• [WORK TO BE COMPLETED]: Using only the entries below, copy exactly the lines that begin at the one with "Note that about" and end at the one with "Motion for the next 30", both included. Drop the pictures.

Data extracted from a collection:
::::

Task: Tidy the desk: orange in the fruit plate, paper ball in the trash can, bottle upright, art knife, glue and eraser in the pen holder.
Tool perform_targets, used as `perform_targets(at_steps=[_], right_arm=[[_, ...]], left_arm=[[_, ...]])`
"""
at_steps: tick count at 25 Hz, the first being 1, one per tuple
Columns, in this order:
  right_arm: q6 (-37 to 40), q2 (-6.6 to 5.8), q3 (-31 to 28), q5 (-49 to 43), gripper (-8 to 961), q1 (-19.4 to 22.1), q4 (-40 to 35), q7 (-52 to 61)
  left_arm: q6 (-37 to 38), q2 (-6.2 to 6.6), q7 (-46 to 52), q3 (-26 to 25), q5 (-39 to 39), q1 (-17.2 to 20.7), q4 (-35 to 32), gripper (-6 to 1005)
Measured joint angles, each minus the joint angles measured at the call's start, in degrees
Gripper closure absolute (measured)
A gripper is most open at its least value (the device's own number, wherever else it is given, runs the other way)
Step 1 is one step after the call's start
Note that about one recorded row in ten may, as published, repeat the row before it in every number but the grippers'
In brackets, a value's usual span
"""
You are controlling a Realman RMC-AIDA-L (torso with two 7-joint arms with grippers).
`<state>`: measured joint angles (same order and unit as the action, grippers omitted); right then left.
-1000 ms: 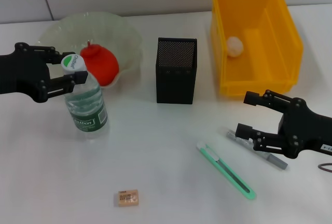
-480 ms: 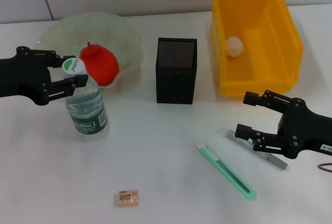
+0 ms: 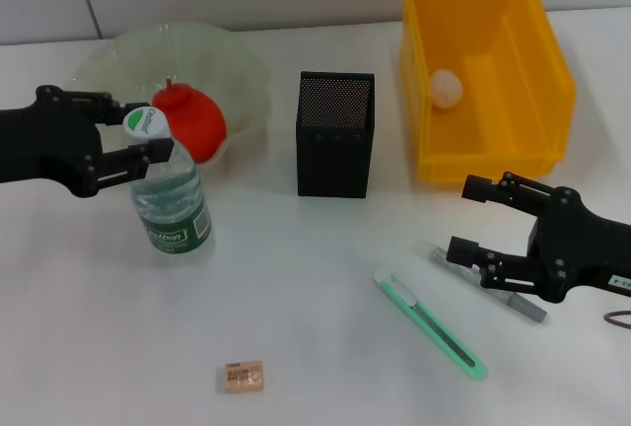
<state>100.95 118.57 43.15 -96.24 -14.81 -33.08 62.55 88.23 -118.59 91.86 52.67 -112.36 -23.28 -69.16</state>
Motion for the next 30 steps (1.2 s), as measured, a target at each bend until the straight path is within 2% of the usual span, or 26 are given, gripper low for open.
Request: perform_targets(at_steps=[10, 15, 16, 17, 19, 22, 24, 30], right_arm=[[0.1, -0.05, -0.1, 0.3, 131, 0.4, -0.1, -0.2], [0.2, -0.08, -0.8, 0.3, 131, 0.5, -0.1, -0.2], [0.2, -0.09, -1.3, 0.3, 132, 0.5, -0.1, -0.2], [0.2, -0.09, -1.3, 0.3, 132, 0.5, -0.1, -0.2], [0.2, -0.09, -1.9, 0.3, 132, 0.5, -0.1, -0.2], [0.8, -0.09, -2.8, 0.3, 132, 0.5, -0.1, -0.2], [1.2, -0.09, -3.4, 0.3, 132, 0.5, -0.2, -0.3], [1.6, -0.49, -3.8, 0.2, 133, 0.5, -0.9, -0.1]], left_arm=[[0.2, 0.21, 0.5, -0.7, 1.4, 0.3, -1.3, 457], [3.3, 0.22, 0.9, -2.1, 6.5, 2.1, -6.3, 256], [6.3, 0.21, -0.8, -2.0, 12.3, 3.9, -7.3, 234], [6.3, 0.21, -0.8, -2.0, 12.3, 3.9, -7.3, 212], [10.0, 0.12, -3.4, -1.4, 17.0, 5.7, -6.7, 190], [12.4, 0.01, -6.3, -0.4, 19.9, 7.0, -4.6, 191], [14.6, 0.00, -15.2, 2.9, 23.4, 8.9, 4.9, 191], [16.3, 0.06, -27.0, 4.8, 23.4, 9.3, 18.3, 190]])
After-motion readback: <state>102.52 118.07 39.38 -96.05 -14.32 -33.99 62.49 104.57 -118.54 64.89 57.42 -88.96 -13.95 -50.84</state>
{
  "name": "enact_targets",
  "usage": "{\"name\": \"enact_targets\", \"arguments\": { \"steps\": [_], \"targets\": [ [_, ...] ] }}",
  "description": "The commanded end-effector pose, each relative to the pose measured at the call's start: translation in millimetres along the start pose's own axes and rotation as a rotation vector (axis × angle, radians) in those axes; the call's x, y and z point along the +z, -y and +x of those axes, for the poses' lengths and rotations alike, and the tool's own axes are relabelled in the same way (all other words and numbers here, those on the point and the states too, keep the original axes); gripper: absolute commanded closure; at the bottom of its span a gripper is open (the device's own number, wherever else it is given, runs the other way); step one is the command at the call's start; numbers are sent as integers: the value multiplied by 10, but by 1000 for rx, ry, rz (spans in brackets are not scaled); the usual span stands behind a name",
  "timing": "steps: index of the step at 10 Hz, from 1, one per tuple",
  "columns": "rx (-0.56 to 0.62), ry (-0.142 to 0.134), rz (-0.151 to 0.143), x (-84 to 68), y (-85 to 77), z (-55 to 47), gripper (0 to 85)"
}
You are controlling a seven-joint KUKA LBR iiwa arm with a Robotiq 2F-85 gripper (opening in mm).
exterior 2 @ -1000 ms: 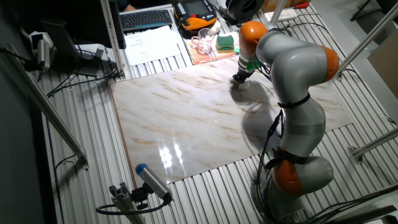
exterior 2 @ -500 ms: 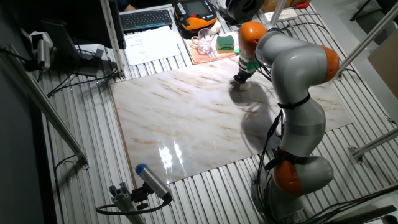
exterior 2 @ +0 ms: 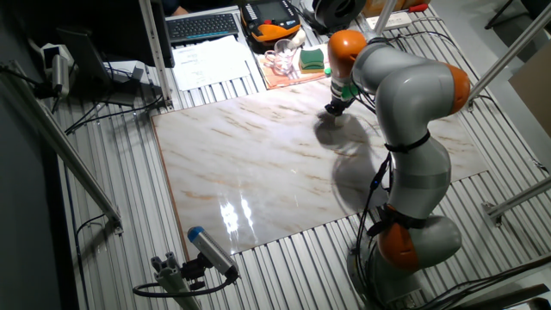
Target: Clean the tabletop with a sponge
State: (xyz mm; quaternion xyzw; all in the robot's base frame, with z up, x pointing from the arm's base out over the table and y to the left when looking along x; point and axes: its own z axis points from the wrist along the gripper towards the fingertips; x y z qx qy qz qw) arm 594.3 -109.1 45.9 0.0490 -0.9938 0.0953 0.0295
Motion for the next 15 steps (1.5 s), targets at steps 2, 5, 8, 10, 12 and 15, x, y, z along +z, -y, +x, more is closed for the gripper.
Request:
{"name": "enact_targets", "arguments": {
  "steps": [2, 5, 8, 10, 12, 15],
  "targets": [
    [18, -2, -22, 59, 29, 42, 850],
    [53, -25, -87, 102, 69, 126, 850],
    [64, -58, -49, 124, 104, 213, 850],
    [70, -101, -75, 193, 131, 283, 850],
    [83, -108, -117, 234, 119, 241, 850],
    [90, -102, -152, 236, 86, 155, 850]
  ]
}}
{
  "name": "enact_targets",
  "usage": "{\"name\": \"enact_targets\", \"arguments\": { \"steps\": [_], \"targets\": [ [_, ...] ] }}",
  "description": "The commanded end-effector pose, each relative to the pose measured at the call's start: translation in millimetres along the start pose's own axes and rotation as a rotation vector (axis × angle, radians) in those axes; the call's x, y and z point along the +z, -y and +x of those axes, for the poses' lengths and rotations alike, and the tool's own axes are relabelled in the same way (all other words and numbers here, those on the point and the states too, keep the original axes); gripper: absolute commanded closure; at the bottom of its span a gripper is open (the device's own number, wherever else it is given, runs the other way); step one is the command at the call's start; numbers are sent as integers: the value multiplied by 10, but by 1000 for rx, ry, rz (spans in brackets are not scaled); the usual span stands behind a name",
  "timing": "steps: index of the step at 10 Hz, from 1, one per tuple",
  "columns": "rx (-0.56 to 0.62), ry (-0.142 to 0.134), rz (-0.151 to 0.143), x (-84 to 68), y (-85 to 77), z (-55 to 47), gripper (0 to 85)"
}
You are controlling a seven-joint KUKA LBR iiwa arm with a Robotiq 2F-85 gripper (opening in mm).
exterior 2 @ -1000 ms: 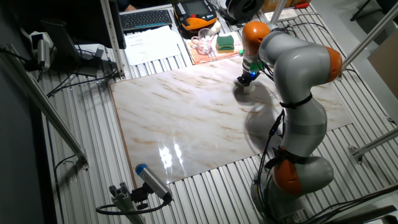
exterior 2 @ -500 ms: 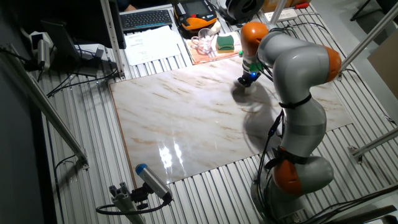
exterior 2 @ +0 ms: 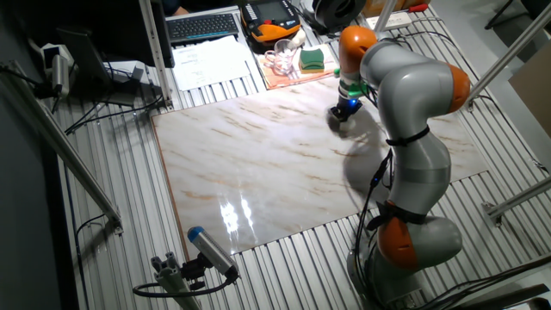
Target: Clean the tabletop with a sponge
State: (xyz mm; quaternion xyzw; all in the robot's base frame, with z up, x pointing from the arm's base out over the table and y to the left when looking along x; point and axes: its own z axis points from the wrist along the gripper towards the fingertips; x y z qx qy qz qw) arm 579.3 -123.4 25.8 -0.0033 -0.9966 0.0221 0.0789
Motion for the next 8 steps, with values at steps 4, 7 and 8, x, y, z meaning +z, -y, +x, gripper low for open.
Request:
{"name": "enact_targets", "arguments": {
  "steps": [4, 7, 8],
  "targets": [
    [2, 4, -10, -37, -55, -80, 850],
    [7, 13, -14, -59, -79, -115, 850],
    [8, 16, -19, -60, -87, -127, 850]
  ]
}}
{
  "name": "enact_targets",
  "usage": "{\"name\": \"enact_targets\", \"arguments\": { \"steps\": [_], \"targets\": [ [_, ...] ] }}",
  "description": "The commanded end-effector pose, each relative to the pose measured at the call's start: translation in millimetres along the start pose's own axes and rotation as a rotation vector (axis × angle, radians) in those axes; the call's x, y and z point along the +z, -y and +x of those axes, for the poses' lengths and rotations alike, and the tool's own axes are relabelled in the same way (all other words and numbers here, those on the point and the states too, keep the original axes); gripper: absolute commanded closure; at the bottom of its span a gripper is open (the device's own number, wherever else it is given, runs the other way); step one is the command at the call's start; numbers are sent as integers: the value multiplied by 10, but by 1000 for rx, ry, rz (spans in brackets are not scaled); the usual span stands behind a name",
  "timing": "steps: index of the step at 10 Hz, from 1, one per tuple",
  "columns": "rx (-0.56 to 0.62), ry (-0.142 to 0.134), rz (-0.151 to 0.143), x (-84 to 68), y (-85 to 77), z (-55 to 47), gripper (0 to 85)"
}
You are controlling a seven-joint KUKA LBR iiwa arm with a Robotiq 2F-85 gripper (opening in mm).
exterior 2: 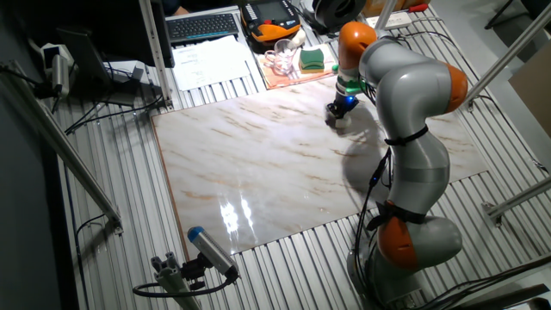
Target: Clean the tabletop with a sponge
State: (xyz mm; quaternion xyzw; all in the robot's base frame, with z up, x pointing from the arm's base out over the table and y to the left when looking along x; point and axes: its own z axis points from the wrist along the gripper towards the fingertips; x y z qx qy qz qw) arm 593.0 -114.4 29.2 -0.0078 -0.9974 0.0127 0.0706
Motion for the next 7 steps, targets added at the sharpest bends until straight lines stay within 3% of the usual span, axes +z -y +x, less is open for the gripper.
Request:
{"name": "enact_targets", "arguments": {
  "steps": [1, 7],
  "targets": [
    [0, 2, -7, 4, -8, -16, 850],
    [6, 8, -22, -13, -94, -139, 850]
  ]
}}
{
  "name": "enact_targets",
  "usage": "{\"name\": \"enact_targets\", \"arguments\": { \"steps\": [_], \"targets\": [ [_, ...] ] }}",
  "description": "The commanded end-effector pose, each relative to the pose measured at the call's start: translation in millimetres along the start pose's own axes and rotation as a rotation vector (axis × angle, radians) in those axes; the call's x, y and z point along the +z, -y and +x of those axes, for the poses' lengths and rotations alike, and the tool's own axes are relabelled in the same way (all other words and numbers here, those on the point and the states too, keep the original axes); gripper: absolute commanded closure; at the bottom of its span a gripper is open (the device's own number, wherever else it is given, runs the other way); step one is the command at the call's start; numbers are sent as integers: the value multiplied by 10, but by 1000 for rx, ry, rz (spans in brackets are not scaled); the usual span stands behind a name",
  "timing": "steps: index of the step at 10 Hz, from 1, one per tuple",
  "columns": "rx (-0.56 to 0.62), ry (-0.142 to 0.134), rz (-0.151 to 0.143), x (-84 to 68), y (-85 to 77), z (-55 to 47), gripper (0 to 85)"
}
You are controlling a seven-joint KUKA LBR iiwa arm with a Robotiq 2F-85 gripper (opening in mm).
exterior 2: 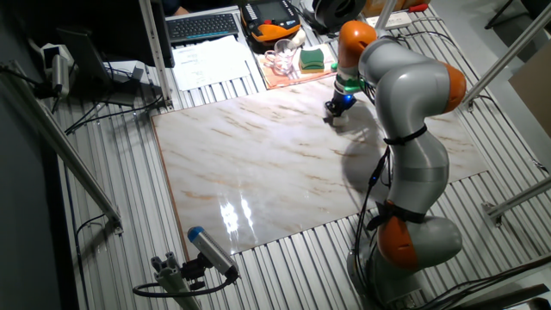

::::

• [YOUR RESPONSE]:
Note that about one recorded row in ten may, as published, repeat the row before it in every number but the grippers'
In brackets, a value's usual span
"""
You are controlling a Realman RMC-AIDA-L (torso with two 7-joint arms with grippers).
`<state>`: measured joint angles (same order and unit as the action, grippers omitted); right then left.
-1000 ms: 
-480 ms: 
+0 ms: 
<state>100.95 118.57 43.15 -96.24 -14.81 -33.08 62.55 88.23 -118.59 91.86 52.67 -112.36 -23.28 -69.16</state>
Motion for the next 30 steps (1.2 s), as measured, a target at each bend until the straight path is within 2% of the usual span, or 26 are given, gripper low for open.

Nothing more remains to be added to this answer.